Co-author. Published in Brain Science Advances on 01 Sept 2022.
The Genetics of Circadian Rhythm: an Introduction
The Earth rotates with respect to the Sun once every 24 hours, and life on Earth has evolved to cycle along with the rhythms of light and dark. Circadian rhythm is an approximately 24-hour cycle created by circadian clocks. The clock genes are highly conserved and have been studied in Drosophila, mice, and even plants! Humans have a central clock located in the suprachiasmatic nucleus in the brain that is the master timekeeper of the rhythm. There are also peripheral clocks in cells throughout the body that are synchronized by the central clock. Light is the primary zeitgeber or cue that entrains the clocks, which are controlled by transcriptional and translational feedback loops. Much of human physiology is on the circadian Ferris wheel – including sleep, metabolism, body temperature, the immune system, and even our moods and behaviors.
Jet lag is evidence of an endogenous circadian timer. Our clock is synchronized with the time zone we live in. When we fly across time zones, our body’s clocks are slow to adjust and are still set to the time zone of our departure location when we land. This misalignment with the light-dark cycle of our new environment can cause sleep disturbances, fatigue, malaise, and gastrointestinal issues.
The major players in the human core clock are CLOCK (CLK), BMAL1 (BMAL; also called ARNTL), PERIODs (PER1 and PER2), and the CRYs (CRY1 and CRY2). CLK-BMAL complexes are transcriptional activators of Per and Cry expression. In the cytoplasm, CRY complexes with PER. At high cytoplasmic concentrations, CRY-PER complexes localize to the nucleus. In the nucleus, CRY-PER complexes inhibit CLK-BMAL, effectively repressing transcription of Cry and Per. When PER & CRY concentrations are high, they suppress the expression of their own genes; as the proteins are degraded, concentrations fall and transcription proceeds. This elegant feedback loop creates a cycle of oscillating concentrations like the swings of a pendulum. Post-translational controls such as phosphorylation, glycosylation, and ubiquitination regulate this negative feedback loop. For example, the function, stability, and localization of PER proteins are affected by phosphorylation by casein kinases.
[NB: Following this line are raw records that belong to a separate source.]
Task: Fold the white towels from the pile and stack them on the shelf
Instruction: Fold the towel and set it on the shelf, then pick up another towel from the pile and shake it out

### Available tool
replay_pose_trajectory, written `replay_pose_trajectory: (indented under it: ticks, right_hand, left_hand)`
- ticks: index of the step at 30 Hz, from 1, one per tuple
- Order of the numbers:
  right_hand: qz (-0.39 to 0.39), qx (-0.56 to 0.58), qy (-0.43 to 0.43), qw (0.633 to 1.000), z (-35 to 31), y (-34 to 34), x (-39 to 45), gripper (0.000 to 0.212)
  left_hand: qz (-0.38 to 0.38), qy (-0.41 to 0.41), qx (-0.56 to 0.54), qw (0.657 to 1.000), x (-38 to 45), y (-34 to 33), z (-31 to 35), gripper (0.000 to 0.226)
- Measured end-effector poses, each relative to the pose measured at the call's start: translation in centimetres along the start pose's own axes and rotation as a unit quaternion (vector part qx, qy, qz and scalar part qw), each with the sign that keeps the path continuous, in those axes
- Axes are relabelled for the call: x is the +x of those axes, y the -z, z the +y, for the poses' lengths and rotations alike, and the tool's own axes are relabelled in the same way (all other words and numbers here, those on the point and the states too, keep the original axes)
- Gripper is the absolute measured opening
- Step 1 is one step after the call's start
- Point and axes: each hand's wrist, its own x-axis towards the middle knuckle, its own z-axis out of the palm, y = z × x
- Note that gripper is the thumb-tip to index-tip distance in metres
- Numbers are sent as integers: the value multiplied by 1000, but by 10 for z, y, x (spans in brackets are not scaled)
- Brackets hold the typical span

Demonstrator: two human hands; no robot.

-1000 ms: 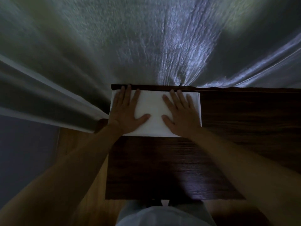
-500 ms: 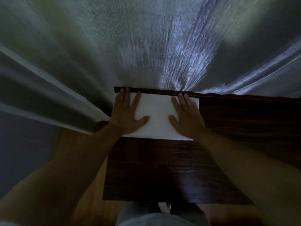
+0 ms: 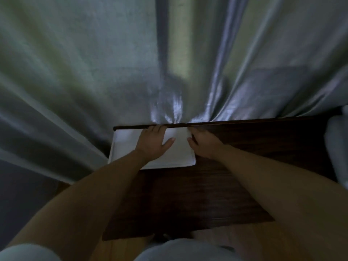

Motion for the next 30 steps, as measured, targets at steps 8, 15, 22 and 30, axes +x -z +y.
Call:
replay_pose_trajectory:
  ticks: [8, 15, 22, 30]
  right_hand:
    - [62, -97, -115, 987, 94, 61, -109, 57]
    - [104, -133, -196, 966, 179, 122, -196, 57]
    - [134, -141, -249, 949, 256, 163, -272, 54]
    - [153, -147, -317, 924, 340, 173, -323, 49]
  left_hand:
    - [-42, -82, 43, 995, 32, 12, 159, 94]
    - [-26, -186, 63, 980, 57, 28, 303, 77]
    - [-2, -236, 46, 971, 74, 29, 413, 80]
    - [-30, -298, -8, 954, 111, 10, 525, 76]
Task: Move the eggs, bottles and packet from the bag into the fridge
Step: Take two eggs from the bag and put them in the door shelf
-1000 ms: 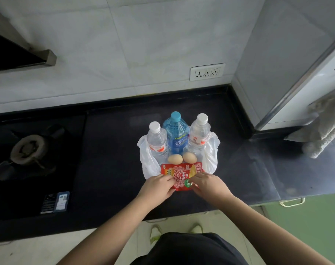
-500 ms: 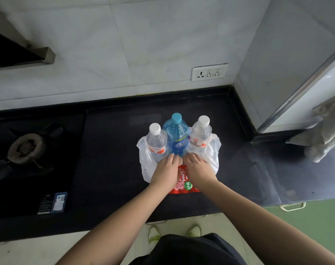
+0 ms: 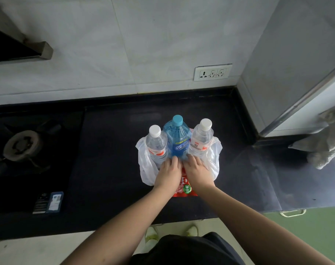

We can imagine how allelic variations in any of the core clock proteins or other proteins and co-factors they interact with may disturb the circadian rhythm of the organism. Several human allelic variants have been associated with sleep disorders. The most common human sleep disorder is Delayed Sleep-Wake Phase Disorder (DSPD), which is a fancy way of calling someone a “night owl.” It’s difficult for people with DSPD to fall asleep until 3:00 a.m. or later. Their circadian period, referred to as the “tau,” may be longer than 24 hours. Many allelic variants of multiple genes have been associated with DSPD. One example is a polymorphism of amino acid 647 of PER3 (Ebisawa et. al., 2001). Advanced Sleep-Wake Phase Disorder (ASPD) is less common than DSPD. People with ASPD wake up 3-4 hours earlier than normal and fall asleep early too. Their clocks may have a shorter tau. One study identified a missense mutation in the casein kinase 1d gene that leads to Familial Advanced Sleep Phase Syndrome (FASPS) (Xu et. al., 2005). Other research has found mutations in PER genes that lead to FASPS (Yamazaki, 2020).
 Human CRY1 is a critical clock protein. CRY1 is a flavin-binding protein in the cryptochrome family. Although in plants and Drosophila, cryptochromes are photoreceptors and are involved in the light input pathway for clock entrainment, mammalian CRYs are not photoreceptors. Nor are they photolyases, which act as DNA repair enzymes that repair damage caused by exposure to UV light, despite the fact that mammalian CRYs contain a photolyase homology region. Research has shown that functional CRY1 is required to maintain a cell-autonomous circadian rhythm (Khan et. al., 2012). It is the primary inhibitor of CLK-BMAL and it functions independently of light input. This is in contrast to CRY2, the other human CRY protein, which is not essential to rhythmicity but has an impact on period length. In general, CRY1 lengthens the tau and CRY2 shortens it. Having both functional CRY1 and CRY2 is important for maintaining the ~24-hour tau we all know and love.
CRY1 comprises 12 translated exons and three main regions: a photolyase homology region (PHR), a predicted coiled-coil region (CC), and a C-terminal domain or “tail.” The PHR is the star of the show – this is the part that enables CRY1 to repress CLK-BMAL1. There is a helical domain within the PHR that distinguishes CRY1 from CRY2 in mice (amino acids 313-426). The CC interacts with PER2 (and Fbxl3, which marks CRY1 for degradation). The tail is still a bit of a mystery at this point. Current research seeks to elucidate the details of its structure and function. Experiments have shown that the tail is not critical for maintaining a rhythm, but it does affect period length and amplitude.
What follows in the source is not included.